Q&A: The legal sphere

Nasser Ali Khasawneh, Managing Partner for the Middle East, and Ben Bruton, Managing Partner for UAE  in charge of litigation and dispute resolution at Eversheds, discuss the key legal market and business trends in the UAE. 

Ben BrutonNasser Ali Khasawneh, Managing Partner Middle East of Eversheds

Can you sum up the substantive trends being witnessed in the legal sphere, particularly in the technology, media and telecom  (TMT) space and other emerging areas such as cybersecurity, etc.? 

Khasawneh: In the TMT space, a lot of activity is happening on the regulation front. There is a lot of investment coming into the region from the big TMT players. Also, regional companies are springing up and new talent coming in. There is also a response from the regulators to develop the legal infrastructure, because, in the digital space, technology moves faster than law. Some of the areas where legislation are in place or being foreseen is cybercrime and data protection. On cybercrime, countries such as the UAE and Jordan have passed new laws. They aim to regulate the industry and provide certainty to players in the digital space by regulating and criminalizing illegal activities like IT infringements, finance fraud, indecent activity, etc. There has also been regulation of content and a debate on whether these laws address the problem comprehensively, or whether they need some amendments to better tackle the problem. As for data protection and privacy, most countries have some protection in their criminal codes and other laws, but we need more countries in the region to adopt standalone data protection laws that provide a framework in one legal instrument, based on EU directives, or other international standards like the ISO-issued standards.

It is important to upgrade the laws and regulations, because the more we do that, the more we will notice the region becoming a greater hub for Internet and digital activity.

On the corporate side, we’ve seen the number of cases being reported to the DIFC go up significantly. Is this a sign that Dubai’s profile is growing as a hub of international dispute resolution? 

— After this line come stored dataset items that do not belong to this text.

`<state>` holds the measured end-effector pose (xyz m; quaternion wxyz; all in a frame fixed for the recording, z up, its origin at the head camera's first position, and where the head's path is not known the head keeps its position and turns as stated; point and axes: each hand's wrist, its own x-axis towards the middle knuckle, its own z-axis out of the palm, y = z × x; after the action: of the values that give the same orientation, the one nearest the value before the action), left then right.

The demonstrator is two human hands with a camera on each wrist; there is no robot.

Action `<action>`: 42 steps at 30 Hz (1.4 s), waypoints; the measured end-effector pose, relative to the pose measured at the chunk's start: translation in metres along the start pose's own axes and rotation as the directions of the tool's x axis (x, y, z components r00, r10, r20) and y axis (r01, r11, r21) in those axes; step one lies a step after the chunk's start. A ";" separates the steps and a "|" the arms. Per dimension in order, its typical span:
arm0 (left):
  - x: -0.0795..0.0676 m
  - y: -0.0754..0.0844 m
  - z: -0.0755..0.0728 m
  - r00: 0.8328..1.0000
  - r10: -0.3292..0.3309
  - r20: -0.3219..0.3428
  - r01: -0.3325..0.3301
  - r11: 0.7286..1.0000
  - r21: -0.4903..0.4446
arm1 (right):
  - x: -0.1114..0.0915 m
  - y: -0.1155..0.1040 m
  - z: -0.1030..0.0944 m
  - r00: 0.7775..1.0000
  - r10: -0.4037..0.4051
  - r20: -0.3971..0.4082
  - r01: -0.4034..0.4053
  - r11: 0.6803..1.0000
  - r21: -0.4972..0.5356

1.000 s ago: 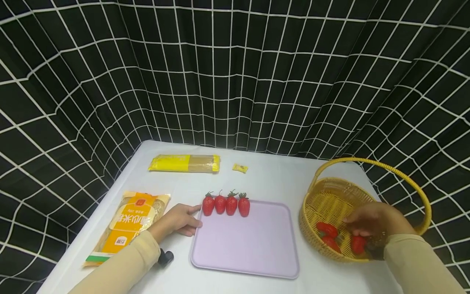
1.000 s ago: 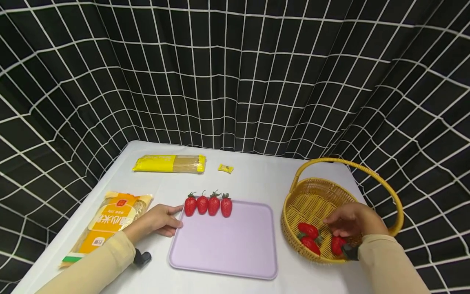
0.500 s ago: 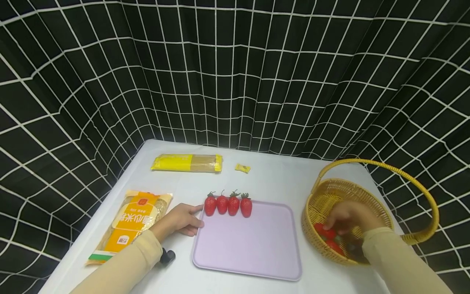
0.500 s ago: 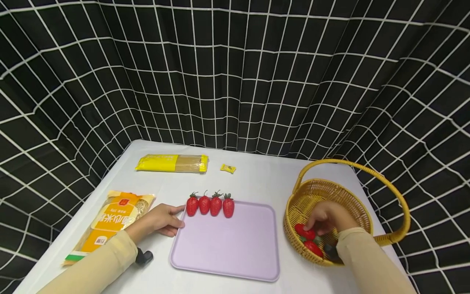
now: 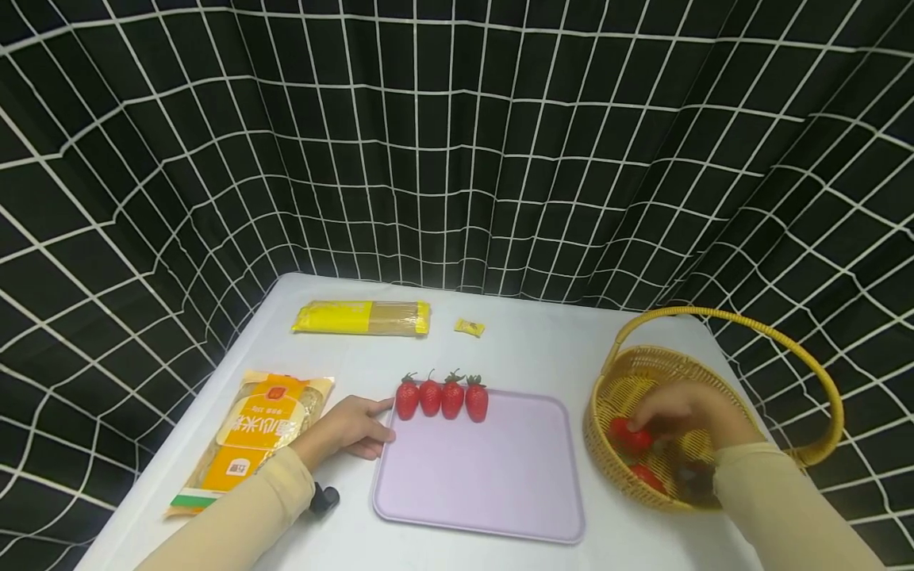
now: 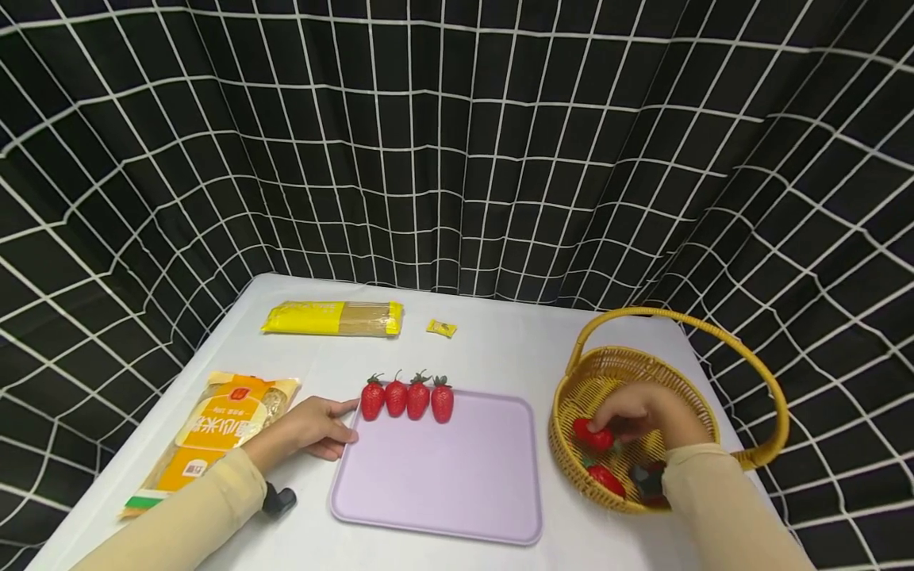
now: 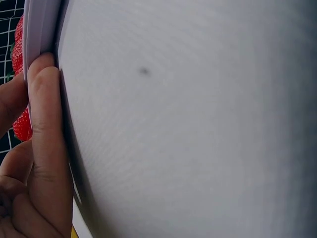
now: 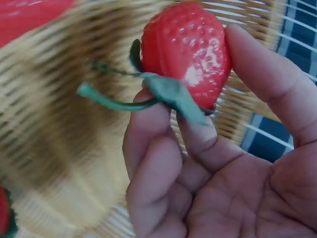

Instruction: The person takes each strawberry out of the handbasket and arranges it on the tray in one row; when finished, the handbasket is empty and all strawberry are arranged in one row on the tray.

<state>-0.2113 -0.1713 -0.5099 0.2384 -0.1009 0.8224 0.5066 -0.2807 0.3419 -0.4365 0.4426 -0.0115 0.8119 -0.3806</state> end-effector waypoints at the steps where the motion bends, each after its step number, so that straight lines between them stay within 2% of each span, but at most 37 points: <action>1: 0.000 0.000 0.000 1.000 -0.002 -0.001 0.002 1.000 0.001 | -0.004 -0.003 -0.002 1.000 -0.017 -0.012 0.017 1.000 0.003; 6: 0.000 -0.002 -0.002 1.000 -0.014 -0.008 0.014 1.000 0.005 | -0.029 -0.029 -0.004 0.991 -0.129 -0.030 0.129 0.991 0.030; 9: 0.000 -0.003 -0.002 1.000 -0.018 -0.014 0.018 1.000 -0.002 | -0.040 -0.049 0.003 0.974 -0.224 -0.038 0.225 0.974 0.021; 12: 0.001 -0.002 -0.003 1.000 -0.017 -0.018 0.017 1.000 -0.007 | -0.043 -0.070 0.017 0.952 -0.290 -0.093 0.294 0.956 0.028; 15: 0.001 -0.002 -0.003 1.000 -0.020 -0.018 0.019 1.000 -0.009 | -0.036 -0.086 0.033 0.941 -0.299 -0.156 0.315 0.945 0.088; 19: 0.002 -0.002 -0.003 1.000 -0.015 -0.014 0.015 1.000 -0.011 | -0.014 -0.101 0.058 0.945 -0.259 -0.198 0.294 0.939 0.177; 23: 0.001 -0.003 -0.003 1.000 -0.013 -0.016 0.012 1.000 -0.009 | 0.016 -0.111 0.081 0.938 -0.234 -0.256 0.279 0.948 0.154; 27: 0.000 -0.003 -0.005 1.000 -0.018 -0.022 0.018 1.000 0.000 | 0.048 -0.121 0.098 0.913 -0.209 -0.351 0.235 0.971 0.034; 30: 0.001 -0.002 -0.004 1.000 -0.010 -0.012 0.010 1.000 0.010 | 0.067 -0.124 0.108 0.889 -0.178 -0.421 0.170 0.984 -0.058; 35: 0.002 -0.001 -0.002 1.000 0.002 0.010 -0.002 1.000 0.005 | 0.085 -0.123 0.127 0.840 -0.135 -0.526 0.098 0.990 -0.098; 42: 0.002 0.000 -0.001 1.000 -0.007 0.016 0.007 1.000 0.008 | 0.098 -0.121 0.141 0.823 -0.098 -0.560 0.039 0.992 -0.116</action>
<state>-0.2131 -0.1718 -0.5110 0.2472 -0.0986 0.8222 0.5032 -0.2759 0.1358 -0.4747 0.1678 0.0501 0.9233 -0.3418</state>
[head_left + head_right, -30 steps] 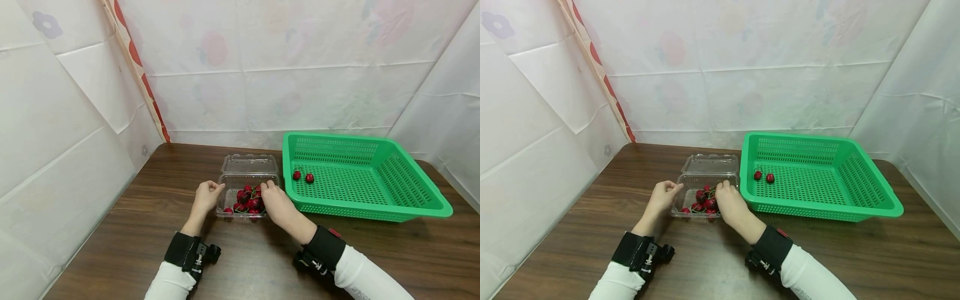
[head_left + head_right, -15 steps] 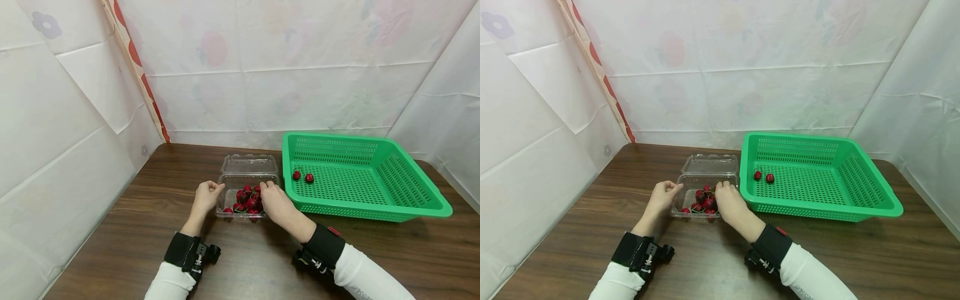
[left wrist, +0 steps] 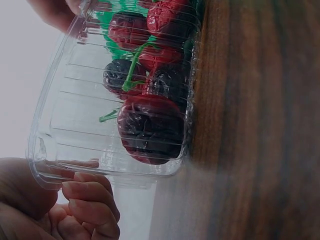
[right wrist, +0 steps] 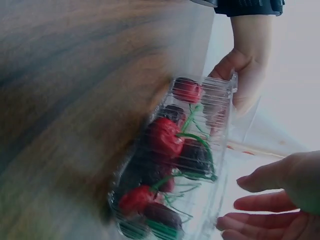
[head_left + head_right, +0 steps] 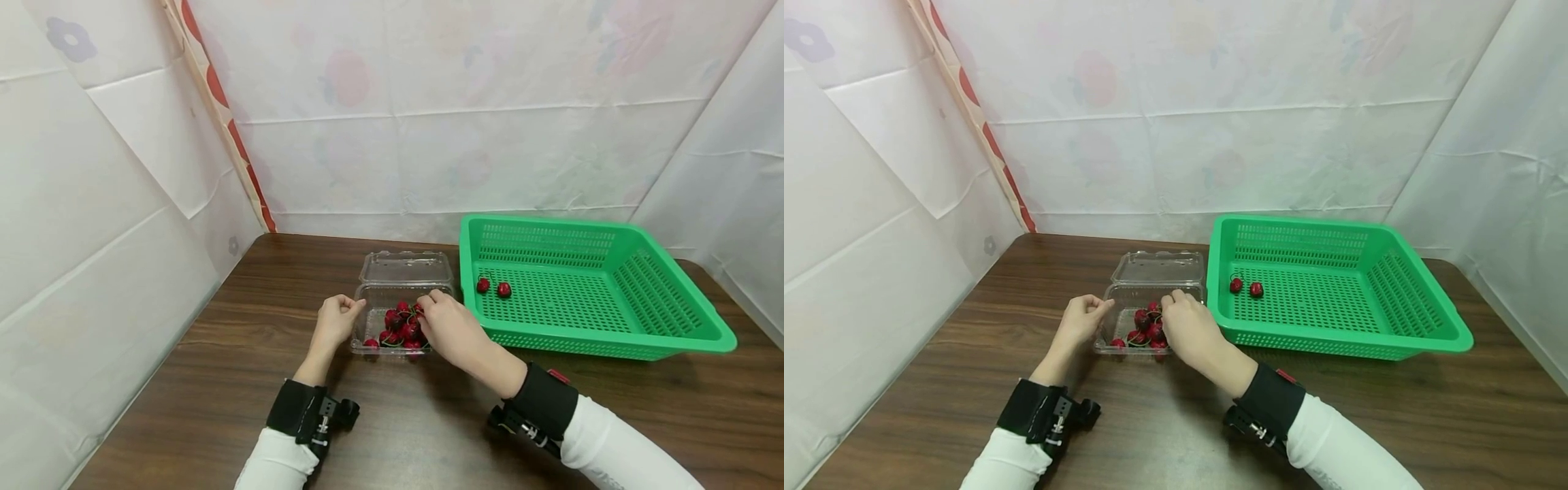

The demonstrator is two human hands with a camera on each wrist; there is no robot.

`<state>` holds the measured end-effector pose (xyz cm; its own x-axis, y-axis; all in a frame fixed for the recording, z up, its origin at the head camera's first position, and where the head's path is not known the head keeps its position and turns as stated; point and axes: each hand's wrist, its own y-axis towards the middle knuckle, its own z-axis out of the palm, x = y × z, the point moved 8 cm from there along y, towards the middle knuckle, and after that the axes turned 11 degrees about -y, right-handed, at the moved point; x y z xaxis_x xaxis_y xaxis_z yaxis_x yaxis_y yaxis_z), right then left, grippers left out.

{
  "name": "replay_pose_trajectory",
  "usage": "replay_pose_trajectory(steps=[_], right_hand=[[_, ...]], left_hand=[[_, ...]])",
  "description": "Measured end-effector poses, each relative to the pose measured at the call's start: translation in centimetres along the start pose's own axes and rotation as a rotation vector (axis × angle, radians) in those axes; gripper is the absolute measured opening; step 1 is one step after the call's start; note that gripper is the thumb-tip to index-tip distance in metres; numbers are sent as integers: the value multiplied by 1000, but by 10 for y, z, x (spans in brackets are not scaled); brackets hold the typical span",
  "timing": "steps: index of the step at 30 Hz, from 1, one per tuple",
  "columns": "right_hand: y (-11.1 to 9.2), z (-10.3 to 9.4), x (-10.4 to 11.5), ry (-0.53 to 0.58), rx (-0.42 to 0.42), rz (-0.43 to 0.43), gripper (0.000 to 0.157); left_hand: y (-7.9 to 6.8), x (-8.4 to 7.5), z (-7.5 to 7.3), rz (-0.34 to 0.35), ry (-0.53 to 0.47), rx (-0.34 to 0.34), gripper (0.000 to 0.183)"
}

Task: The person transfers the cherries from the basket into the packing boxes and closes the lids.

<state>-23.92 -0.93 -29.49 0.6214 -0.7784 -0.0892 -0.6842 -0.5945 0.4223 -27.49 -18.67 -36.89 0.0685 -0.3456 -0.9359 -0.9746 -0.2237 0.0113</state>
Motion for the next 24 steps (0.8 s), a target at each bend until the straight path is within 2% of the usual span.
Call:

Bruton: Dubai has succeeded in making itself a hub for international investment. Part of the attractiveness of any jurisdiction for international investors is the ease of doing business and [protection against] the risks associated with it. One such risk is how disputes are resolved and how judgments are enforced. Dubai recognized this and, through the DIFC and its courts, proactively developed a dispute-resolution framework [wherein] decisions of the DIFC will be recognized and enforced both regionally and internationally.

Khasawneh: The DIFC courts have seen case loads grow, but also the arbitration center in the DIFC has seen growth, which is indicative of a general trend that arbitration is increasingly used to resolve disputes. Arbitration is a great tool, because it provides a specialized approach.

But have you seen any evidence of biases playing out in judgments, especially when it comes to disputes that involve government-backed entities?

Bruton: We haven’t. We’ve managed lots of cases before the Dubai onshore courts. On the whole, we have been very impressed by the processes. You get reasoned judgments and you have judges that will consider the submissions and the arguments put forward. In terms of selecting dispute-resolution forums when you are contracting, a lot depends on the bargaining power of the parties. Quite often, if you are contracting with a large state-owned company, the company will want courts of that jurisdiction. But, quite often, another  forum would be selected by the parties and, increasingly, the DIFC is used by international contracting parties even when there is no other connection with the UAE.

In terms of business, we’ve seen M&A (mergers and acquisitions) and IPO (initial public offering) activity come off quite sharply due to the fall in oil prices. What’s your sense of when the market will pick up on Deal Street? 

Khasawneh: I think we are witnessing a very healthy stream of M&A and there is a strong reserve of cash that is looking for good investment opportunities. We are still quite optimistic and, while I understand that the macro picture and oil prices are bound to have an effect, so far, we haven’t seen much of an impact in sectors like TMT, pharmaceuticals, etc.

In the past year, we’ve seen events such as the opening of the Saudi stock market, but have we seen things improve in terms of corporate transparency, governance structure, etc.? Because, while the rankings continue to notch up, people still complain that businesses in this region remain very opaque.

Bruton: Based on published international rankings, the UAE has made significant progress over recent years in combating bribery and corruption. However, due to the nature of the concentrated ownership structures of some of the large local companies, there will inevitably be differences in corporate governance when compared with large listed companies with a broader shareholder base. While this does not lead to a perception of any corrupt practices, it can create the impression that a business is less transparent.

Finally, from an investment perspective, how are the proposed changes in tax structures in the UAE being viewed by the market, both from a competitiveness and regulatory standpoint? 

Bruton: There is certainly discussion in the market about what this would mean for the UAE as an international destination for investment. The sense we get is that if taxes are kept at a low level, it shouldn’t have a fundamental impact on the Emirates as an investment destination and the country would still compare favorably and competitively with other international jurisdictions.

In terms of implementation, more clarity will be required and guidance is likely to be issued whenever any change in the regime is announced.